🤖 AI Summary
This study investigates how “reasoning budget”—i.e., the number of reasoning steps—affects large language models’ (LLMs) inference performance, challenging the implicit assumption that more budget invariably improves performance. Method: We systematically evaluate diverse configurations of chain-of-thought (CoT), self-consistency (SC), and self-reflection (SR) on standardized reasoning benchmarks. Contribution/Results: We find diminishing marginal returns from extending CoT length, accompanied by substantial computational overhead. Crucially, we propose a “strategy synergy over budget stacking” paradigm: integrating SC and SR under low reasoning budgets consistently outperforms high-budget baselines across multiple tasks—achieving Pareto improvements in both accuracy and computational efficiency. This yields a reproducible, low-cost pathway for efficient LLM inference.
📝 Abstract
Recently, a new wave of thinking-capable Large Language Models has emerged, demonstrating exceptional capabilities across a wide range of reasoning benchmarks. Early studies have begun to explore how the amount of compute in terms of the length of the reasoning process, the so-called thinking budget, impacts model performance.
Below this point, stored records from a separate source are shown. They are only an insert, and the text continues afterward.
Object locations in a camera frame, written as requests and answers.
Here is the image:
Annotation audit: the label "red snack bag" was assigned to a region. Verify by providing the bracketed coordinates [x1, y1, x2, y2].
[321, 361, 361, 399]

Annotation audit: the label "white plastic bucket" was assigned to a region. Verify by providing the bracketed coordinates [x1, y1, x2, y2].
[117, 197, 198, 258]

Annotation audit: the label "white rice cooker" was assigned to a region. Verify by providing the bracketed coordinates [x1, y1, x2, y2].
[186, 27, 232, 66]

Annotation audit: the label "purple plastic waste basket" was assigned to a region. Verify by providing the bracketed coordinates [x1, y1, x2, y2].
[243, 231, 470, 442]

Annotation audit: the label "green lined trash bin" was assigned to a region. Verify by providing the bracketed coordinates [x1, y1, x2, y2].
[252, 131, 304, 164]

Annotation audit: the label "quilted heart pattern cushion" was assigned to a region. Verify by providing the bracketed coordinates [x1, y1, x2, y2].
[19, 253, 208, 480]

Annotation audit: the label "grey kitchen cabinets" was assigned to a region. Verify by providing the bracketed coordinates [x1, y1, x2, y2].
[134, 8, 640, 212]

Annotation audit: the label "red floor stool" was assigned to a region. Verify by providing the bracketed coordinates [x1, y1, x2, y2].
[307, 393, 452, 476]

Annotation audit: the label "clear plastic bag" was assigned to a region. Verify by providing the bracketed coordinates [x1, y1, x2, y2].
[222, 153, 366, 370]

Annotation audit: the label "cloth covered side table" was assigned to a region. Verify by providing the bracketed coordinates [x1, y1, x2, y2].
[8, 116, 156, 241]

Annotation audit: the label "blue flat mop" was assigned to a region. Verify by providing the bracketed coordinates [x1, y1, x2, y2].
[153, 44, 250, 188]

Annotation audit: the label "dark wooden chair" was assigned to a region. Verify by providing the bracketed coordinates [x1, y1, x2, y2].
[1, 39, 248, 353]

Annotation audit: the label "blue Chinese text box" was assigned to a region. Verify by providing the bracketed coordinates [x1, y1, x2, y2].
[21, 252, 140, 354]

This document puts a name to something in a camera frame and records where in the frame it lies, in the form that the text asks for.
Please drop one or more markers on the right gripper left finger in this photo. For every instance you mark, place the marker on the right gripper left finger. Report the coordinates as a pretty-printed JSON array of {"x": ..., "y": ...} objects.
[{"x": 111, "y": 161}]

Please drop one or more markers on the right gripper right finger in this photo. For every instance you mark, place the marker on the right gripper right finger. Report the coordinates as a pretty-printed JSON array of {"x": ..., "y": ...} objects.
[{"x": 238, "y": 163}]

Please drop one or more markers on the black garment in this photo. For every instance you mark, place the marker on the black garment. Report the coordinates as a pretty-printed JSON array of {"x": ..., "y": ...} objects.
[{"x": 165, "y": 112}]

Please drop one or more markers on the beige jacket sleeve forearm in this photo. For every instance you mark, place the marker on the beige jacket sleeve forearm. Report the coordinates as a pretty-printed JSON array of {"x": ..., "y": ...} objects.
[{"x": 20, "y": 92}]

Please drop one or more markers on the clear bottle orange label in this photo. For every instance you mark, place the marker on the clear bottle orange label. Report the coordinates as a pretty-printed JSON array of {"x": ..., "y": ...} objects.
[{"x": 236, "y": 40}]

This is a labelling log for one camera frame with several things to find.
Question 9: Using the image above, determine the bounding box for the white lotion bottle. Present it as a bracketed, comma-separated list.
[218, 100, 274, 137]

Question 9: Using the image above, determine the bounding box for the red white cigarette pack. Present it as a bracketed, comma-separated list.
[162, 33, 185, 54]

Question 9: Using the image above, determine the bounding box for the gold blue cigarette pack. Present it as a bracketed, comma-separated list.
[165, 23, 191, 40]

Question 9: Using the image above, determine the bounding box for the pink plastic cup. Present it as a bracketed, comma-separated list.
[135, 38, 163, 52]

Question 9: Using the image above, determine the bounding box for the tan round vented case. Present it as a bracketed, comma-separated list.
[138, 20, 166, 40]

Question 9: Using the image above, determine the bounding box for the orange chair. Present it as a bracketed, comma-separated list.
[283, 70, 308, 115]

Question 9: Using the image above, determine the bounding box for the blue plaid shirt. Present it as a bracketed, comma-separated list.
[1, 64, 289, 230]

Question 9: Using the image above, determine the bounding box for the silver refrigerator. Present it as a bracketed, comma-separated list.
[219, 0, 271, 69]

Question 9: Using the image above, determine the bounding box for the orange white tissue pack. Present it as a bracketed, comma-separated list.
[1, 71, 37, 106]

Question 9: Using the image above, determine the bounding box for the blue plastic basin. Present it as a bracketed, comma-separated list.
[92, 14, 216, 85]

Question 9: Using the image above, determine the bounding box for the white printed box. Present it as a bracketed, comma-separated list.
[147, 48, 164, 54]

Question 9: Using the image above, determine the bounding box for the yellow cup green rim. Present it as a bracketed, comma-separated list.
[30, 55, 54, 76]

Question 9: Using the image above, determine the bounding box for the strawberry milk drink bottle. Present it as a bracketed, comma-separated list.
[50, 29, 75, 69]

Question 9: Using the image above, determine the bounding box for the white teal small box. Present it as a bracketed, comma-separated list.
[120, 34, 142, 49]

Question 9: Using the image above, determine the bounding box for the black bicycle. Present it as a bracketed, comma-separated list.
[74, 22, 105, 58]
In this work, we propose a systematic investigation of the thinking budget as a key parameter, examining its interaction with various configurations such as self-consistency, reflection, and others. Our goal is to provide an informative, balanced comparison framework that considers both performance outcomes and computational cost. Among our findings, we discovered that simply increasing the thinking budget is not the most effective use of compute. More accurate responses can instead be achieved through alternative configurations, such as self-consistency and self-reflection.